Culture of Data Quality:
Joe: So what you’re really talking about is changing the culture within a business. That’s something both “Data Driven” and “Getting in Front on Data” are really talking about. Have you noticed any change within the various businesses you’ve worked with as far as how they are approaching data quality at a cultural level?
TR: I find culture is this very, very, amorphous topic. One addresses culture indirectly and the way they do that is, they put people in place and they put processes in place and they set goals around data quality and so forth and then they change hearts and minds one at a time. And then, after they do that for four or five years you wake up, and you go, “Wow, the culture is different around here. The customers step up to their responsibility.”
But the point is, if you want to address culture, then you put a data quality manager in place.
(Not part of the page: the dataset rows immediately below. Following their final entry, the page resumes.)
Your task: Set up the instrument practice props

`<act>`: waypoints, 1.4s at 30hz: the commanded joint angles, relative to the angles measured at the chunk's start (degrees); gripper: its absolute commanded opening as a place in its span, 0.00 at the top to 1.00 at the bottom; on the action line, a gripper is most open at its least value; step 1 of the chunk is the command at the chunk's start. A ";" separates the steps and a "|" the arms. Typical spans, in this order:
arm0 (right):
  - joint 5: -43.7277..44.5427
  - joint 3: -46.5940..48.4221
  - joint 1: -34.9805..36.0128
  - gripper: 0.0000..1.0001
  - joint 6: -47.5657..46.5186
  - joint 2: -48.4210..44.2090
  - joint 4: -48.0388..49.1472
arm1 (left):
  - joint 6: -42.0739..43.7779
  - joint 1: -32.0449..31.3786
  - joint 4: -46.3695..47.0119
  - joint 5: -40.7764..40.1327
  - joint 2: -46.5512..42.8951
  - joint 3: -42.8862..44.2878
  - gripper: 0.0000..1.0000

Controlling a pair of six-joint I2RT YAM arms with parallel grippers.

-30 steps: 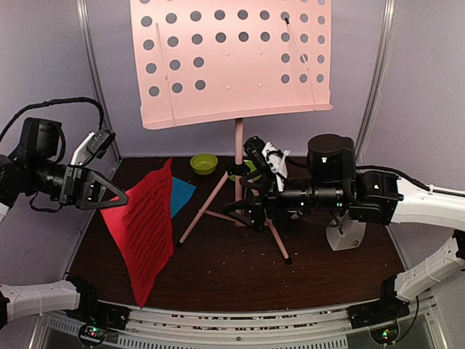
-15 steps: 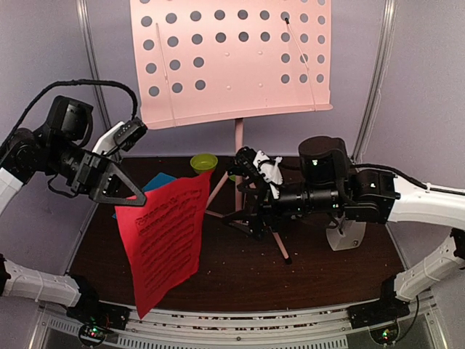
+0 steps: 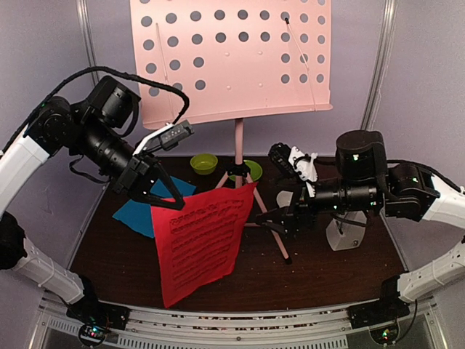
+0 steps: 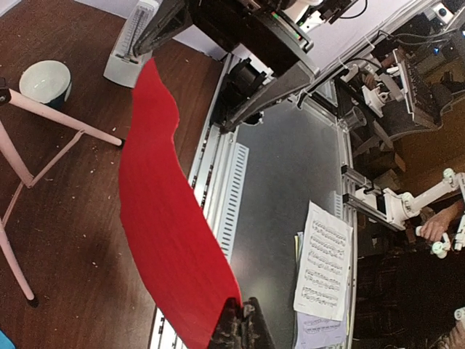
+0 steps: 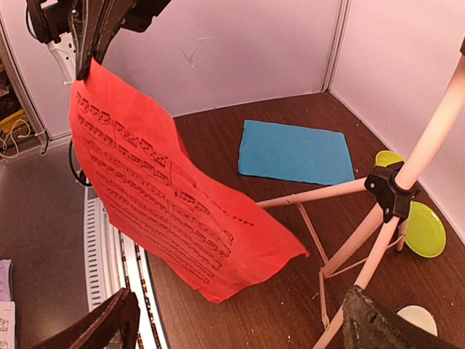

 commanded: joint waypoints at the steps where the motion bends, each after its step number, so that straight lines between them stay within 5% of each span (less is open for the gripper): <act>1: 0.60 2.26 1.02 0.02 -2.24 -0.45 -5.25 | 5.60 -0.54 -0.40 -4.75 -0.35 2.26 1.00; 24: -2.42 22.96 5.80 0.15 -11.34 12.83 -22.26 | 20.19 -10.26 -0.98 -21.23 2.47 4.47 1.00; 34: -2.88 27.75 7.62 0.69 -9.73 18.19 -25.18 | 18.82 -10.35 5.96 -21.21 1.87 0.55 1.00; 42: 0.03 25.94 7.83 1.00 -7.44 16.73 -23.35 | 16.32 -10.31 16.44 -22.50 -4.10 -5.62 0.99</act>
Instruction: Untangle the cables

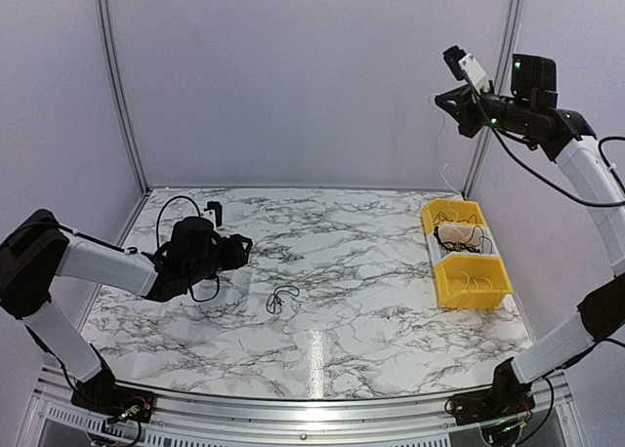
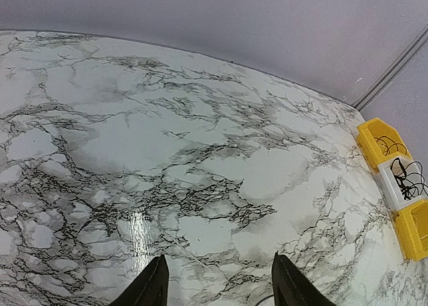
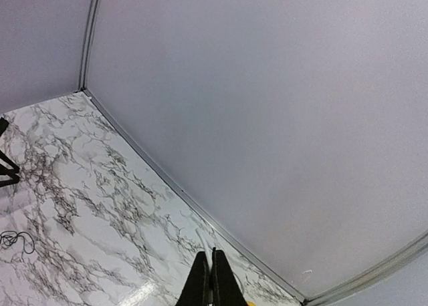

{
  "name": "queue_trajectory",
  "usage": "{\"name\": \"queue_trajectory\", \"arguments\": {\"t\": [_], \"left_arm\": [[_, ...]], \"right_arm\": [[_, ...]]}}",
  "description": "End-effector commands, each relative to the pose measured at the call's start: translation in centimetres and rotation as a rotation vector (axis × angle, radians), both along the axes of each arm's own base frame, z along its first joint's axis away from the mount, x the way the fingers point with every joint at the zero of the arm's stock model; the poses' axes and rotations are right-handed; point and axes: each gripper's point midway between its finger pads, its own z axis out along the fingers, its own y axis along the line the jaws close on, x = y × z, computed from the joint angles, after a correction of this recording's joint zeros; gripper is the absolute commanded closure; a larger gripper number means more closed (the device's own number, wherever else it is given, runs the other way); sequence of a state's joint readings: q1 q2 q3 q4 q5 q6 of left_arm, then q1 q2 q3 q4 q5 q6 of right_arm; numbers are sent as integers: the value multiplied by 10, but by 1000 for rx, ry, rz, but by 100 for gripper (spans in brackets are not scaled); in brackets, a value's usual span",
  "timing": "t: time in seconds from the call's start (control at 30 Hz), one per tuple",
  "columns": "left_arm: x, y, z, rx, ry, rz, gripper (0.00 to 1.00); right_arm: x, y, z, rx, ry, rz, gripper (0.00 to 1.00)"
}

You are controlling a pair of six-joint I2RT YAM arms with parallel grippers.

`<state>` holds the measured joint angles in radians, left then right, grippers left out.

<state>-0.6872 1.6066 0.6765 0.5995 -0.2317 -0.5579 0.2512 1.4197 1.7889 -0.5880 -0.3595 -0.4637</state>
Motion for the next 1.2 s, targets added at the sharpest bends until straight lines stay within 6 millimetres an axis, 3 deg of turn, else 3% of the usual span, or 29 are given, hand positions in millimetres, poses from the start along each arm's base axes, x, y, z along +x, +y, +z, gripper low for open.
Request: {"name": "queue_trajectory", "arguments": {"t": [0.0,0.3,0.67,0.87,1.17], "left_arm": [[-7,1,9,-5,-4,-24,46],[-7,-1,20,-14,-26,-37,45],[-9,4,6,0,2,-13,45],[-10,5,0,-2,18,-13,45],[-9,1,-3,-7,28,-22,45]], "right_arm": [[-11,-36,26,9,-95,-96,100],[-49,-63,2,-94,-98,-141,100],[-97,-99,-30,-309,-78,-233,100],[-111,-125,-73,-466,-47,-331,100],[-114,-139,-133,-555,56,-365,100]]}}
You train people how to be customers. You train them how to be creators. Leadership talks about the importance of data quality and then they back that talk up. And if those things happen then the culture changes as a result, but the point wasn’t to change the culture. The point was to do the work necessary to change the culture.
Joe: So with you personally, when you’re assisting companies in this transition, is that something you’re focused on intently, sort of establishing the structure and then enabling the business to be able to work organically within this new structure of having data quality managers to sort of deal with their data quality problems?
TR: Yes, right on. Get the right people and structure in place and it’s a lot easier to improve data quality and then the culture follows.
Changes Since Data Driven:
TR: In the eight years since Data Driven has been published, two things have happened:
- Lots of companies are addressing data quality and we see plenty of good examples. At the same time, the sheer quantity of data has increased enormously. I think the industry statistic is, the quantity of data is doubling every 18 months or whatever it is. I see lots more companies who get it and I see lots more attacking it properly. At the same time, I’m pretty sure we’re not keeping up with the data deluge. Companies and individuals have to move faster.
- We need more provocateurs, we need more switched-on leaders, we need more data quality managers who are out there pushing this ‘get in front’ mantra. We’ve got to keep up.